These investments must support the poor, the marginalised, the vulnerable, the jobless and those already impacted by the multiple crises. And they must be supported with policies that overcome the huge national and international inequalities of wealth. And let’s make sure that they assist clean, innovative and creative industries and practices to overcome the climate crisis, and do not support those forces that generated the mess we are in.

Ministers, we cannot go back to pre-CORONA times. 2019 saw the largest fossil fuel CO2 emissions ever, the world faces species extinction and ecosystems destruction on a huge scale.  Freshwater scarcity, food insecurity are reaching crisis levels.  About 4 million people die from air pollution each year.

CAN strongly objects to governments using the economic recovery to hand out money to any fossil fuel extraction and infrastructure industry, or to others that do not commit credibly to enhanced sustainability objectives in line with a Just Transition to meet the 1.5 C survival objective as enshrined in the ratified Paris Agreement.

And that means, Dear ministers, you should already be preparing for a global phase-out of fossil fuels by the mid-century at the latest as urged by science and the IPCC to avoid many irreversible climate impacts.

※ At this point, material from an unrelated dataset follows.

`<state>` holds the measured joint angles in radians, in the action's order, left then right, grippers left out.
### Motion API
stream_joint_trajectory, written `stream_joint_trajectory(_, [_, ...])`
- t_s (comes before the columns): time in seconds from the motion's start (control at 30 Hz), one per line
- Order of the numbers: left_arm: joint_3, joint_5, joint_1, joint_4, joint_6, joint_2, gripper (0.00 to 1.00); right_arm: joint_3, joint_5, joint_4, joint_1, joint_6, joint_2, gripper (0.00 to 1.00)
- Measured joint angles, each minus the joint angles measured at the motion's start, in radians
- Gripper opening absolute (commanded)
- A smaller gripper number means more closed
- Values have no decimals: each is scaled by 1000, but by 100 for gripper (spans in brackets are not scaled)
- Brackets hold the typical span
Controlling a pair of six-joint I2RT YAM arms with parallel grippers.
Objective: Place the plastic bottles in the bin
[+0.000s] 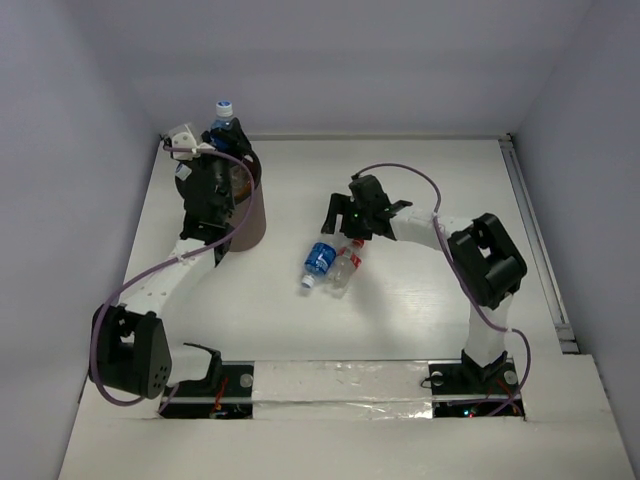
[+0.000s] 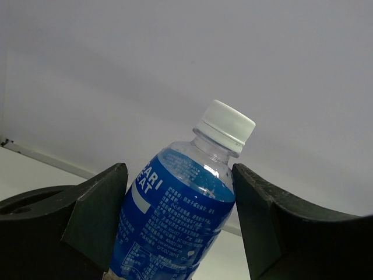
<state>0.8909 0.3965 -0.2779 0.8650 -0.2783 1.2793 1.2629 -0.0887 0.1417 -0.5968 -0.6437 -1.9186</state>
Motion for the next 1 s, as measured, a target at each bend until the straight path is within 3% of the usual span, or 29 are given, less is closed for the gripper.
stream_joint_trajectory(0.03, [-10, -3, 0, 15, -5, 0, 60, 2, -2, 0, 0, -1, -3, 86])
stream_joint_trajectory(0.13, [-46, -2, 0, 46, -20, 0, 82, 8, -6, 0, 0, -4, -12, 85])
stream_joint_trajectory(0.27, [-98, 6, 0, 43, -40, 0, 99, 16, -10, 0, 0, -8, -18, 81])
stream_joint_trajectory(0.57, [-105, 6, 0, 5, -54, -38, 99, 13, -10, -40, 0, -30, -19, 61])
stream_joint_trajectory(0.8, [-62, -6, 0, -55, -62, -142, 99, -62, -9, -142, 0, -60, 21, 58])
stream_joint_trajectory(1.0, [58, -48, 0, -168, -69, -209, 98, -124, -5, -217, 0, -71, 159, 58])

CAN requests the IEA to provide you with tools needed for success by making a 1.5C global scenario central to your decisions.

CAN demands that the economic recovery shall significantly grow renewable energies, support energy and mineral resource conservation and efficiency with strong social and environmental safeguards in all sectors, shift all land use practices to sustainable ones, increase and ensure the protection of biodiverse ecosystems, and overcome energy poverty in developing countries in line with a Just Transition for all.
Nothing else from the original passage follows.